This project aims to develop a machine learning model to detect and censor disinformation using large language models (LLMs). The model is trained on a dataset containing text data and associated labels (e.g., disinformation or not disinformation). The project includes data preprocessing, model training, fine-tuning, and evaluation.
-
Clone the repository:
git clone https://github.com/your_username/your_project.git cd your_project
-
Create a Python virtual environment:
python3 -m venv venv source venv/bin/activate
-
Install required packages:
pip install -r requirements.txt
'pandas' and 'numpy' for data manipulation and numerical computing.

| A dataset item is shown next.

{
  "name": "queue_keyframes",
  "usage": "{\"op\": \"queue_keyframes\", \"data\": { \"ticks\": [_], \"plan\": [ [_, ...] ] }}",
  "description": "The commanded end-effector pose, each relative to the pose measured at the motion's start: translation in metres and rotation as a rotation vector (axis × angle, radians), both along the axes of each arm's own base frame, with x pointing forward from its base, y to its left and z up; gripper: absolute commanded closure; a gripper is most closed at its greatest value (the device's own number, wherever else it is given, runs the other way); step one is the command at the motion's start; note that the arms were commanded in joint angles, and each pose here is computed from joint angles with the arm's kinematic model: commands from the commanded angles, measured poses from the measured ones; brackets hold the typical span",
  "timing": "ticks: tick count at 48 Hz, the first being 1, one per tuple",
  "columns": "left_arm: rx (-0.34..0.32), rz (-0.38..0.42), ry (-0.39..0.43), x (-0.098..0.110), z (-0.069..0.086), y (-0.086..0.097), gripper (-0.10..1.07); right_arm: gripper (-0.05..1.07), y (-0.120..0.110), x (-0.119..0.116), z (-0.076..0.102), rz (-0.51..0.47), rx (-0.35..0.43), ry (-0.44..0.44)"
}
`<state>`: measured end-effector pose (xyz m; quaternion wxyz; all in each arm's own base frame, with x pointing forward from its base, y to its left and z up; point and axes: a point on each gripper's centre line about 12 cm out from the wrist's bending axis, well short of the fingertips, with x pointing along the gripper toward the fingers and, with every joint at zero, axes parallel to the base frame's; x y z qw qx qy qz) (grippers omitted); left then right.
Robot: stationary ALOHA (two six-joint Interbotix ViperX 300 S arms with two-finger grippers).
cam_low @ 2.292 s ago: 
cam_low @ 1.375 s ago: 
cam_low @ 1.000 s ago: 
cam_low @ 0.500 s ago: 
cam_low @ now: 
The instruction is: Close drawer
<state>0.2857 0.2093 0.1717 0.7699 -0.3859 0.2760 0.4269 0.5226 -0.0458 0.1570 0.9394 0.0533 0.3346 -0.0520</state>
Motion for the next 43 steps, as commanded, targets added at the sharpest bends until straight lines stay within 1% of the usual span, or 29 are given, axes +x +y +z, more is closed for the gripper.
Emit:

'matplotlib' and 'seaborn' for data visualization.
'torch' for working with PyTorch, a popular machine learning library.
'transformers' for using large language models (LLMs) such as GPT and BERT from the Hugging Face Transformers library.
'datasets' for accessing and managing datasets from the Hugging Face Datasets library.
'PyYAML' for working with YAML configuration files.
'wordcloud' for generating word clouds from text data.
- Data Preprocessing:Run the data preprocessing script to clean and prepare the dataset:
python src/data_preprocessing.py
- Training the Model:Use the training notebook (train_notebook.ipynb) to train the model:
jupyter notebook notebooks/train_notebook.ipynb
- Fine-Tuning the Model:Use the fine-tuning script to fine-tune the model on additional data:
python src/fine_tune.py
- Evaluating the Model:Evaluate the model's performance using the evaluation script:
python src/evaluation.py --model-path models/trained_model --dataset-path data/processed/test_data.csv
data/: Raw and processed data.
models/: Trained models.
notebooks/: Jupyter notebooks for exploratory analysis and model training.
src/: Source directory containing scripts for data preprocessing, model training, fine-tuning, and evaluation.
config/: Configuration file (config.yaml).
utils/: Utility functions for data and model handling.
requirements.txt: File listing project dependencies.
The project uses a configuration file (config/config.yaml) to manage parameters such as data paths, model hyperparameters, and evaluation settings. Customize this file according to your requirements.
The data used in this project includes text data labeled as disinformation or not disinformation. The data is preprocessed and split into training, validation, and test sets.
Upon completion of the project, you may find the results of model training and evaluation, including metrics such as accuracy, precision, recall, and F1-score, in the respective scripts and notebooks.